DCN-256: Seq-Scope processed datasets for liver and colon results (RDS) (Cho_Seq-Scopeprocessed_9c67wn05f), a physiology code (R) and genomic dataset, was submitted by Rachel Woodbrook for Michigan and curated by Katie Barrick for Minnesota. This dataset was resolved by Rachel last week, who reported that due to Katie's expertise minimal curation actions were taken. Katie recommended that the author create a README for the dataset including descriptions of the files, information about how the files relate to each other, and version information for the code packages used. Katie also recommended the author provide links to the experimental outputs deposited. Rachel reports that among other things links were added to articles and additional data.

DCN-260: Single-molecule microscopy image data and analysis files for “A translational riboswitch coordinates nascent transcription–translation coupling” (Chatterjee_Single-moleculemicroscopy_7h149q145), a chemistry code (MATLAB) and genomic dataset, was submitted by Rachel Woodbrook for Michigan and curated by Katie Barrick for Minnesota. Rachel closed out this dataset last week reporting that due to Katie's expertise minimal curation actions were taken. Katie recommended that the author include information about the version of MATLAB used to write the code, as well as take additional steps to capture and document details of the coding environment, and finally to share information about how long the code should take to run to completion. Rachel reported that the software version and runtime were added to the documentation as well as an updated citation for the associated manuscript.

DCN-261: Gonzalez 2021 tagged CO model archive, an atmospheric chemistry simulation and code (netCDF and Fortran) dataset, was submitted by Katie Barrick for Minnesota and curated by Jon Petters for Virginia Tech. Jon recommended that the submitter improve the documentation for this dataset by including the names of the data authors, describing the code used as well as the model output and indicating whether or not the code had been adapted or not.
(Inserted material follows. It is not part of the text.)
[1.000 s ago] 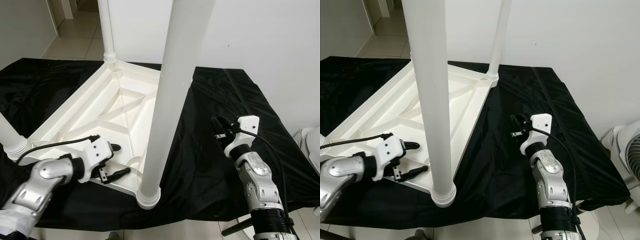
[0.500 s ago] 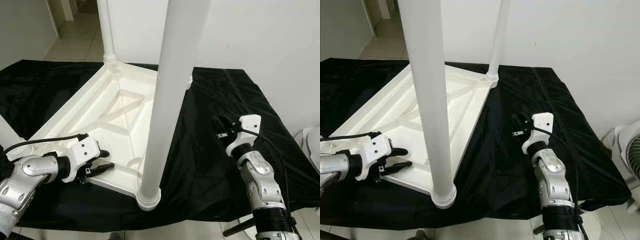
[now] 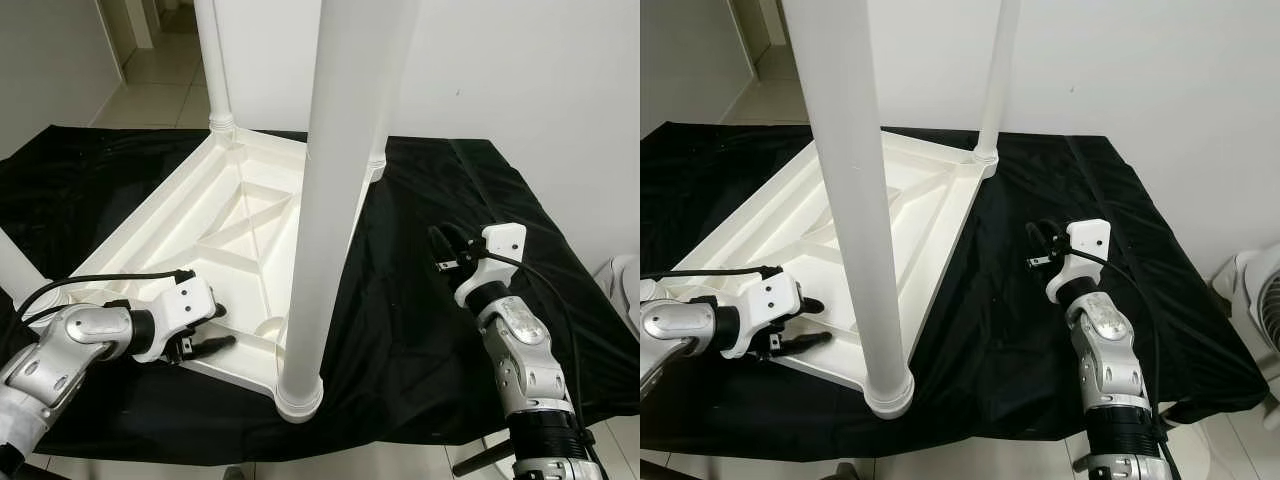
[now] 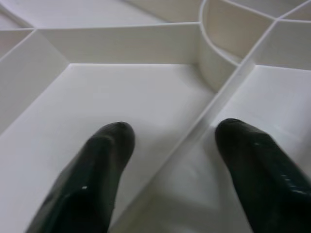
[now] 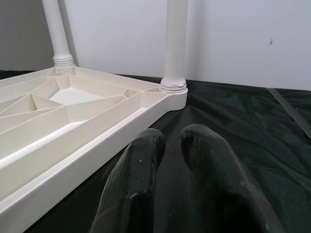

Jon also recommended changes to the naming conventions of various files and directories in this dataset and explaining the conventions in the documentation. Katie resolved this dataset reporting that due to Jon's expertise minimal curation actions were taken. She reported that the author responded to all of Jon's suggestions - a new readme file was added to the dataset and some small changes were made to the dataset.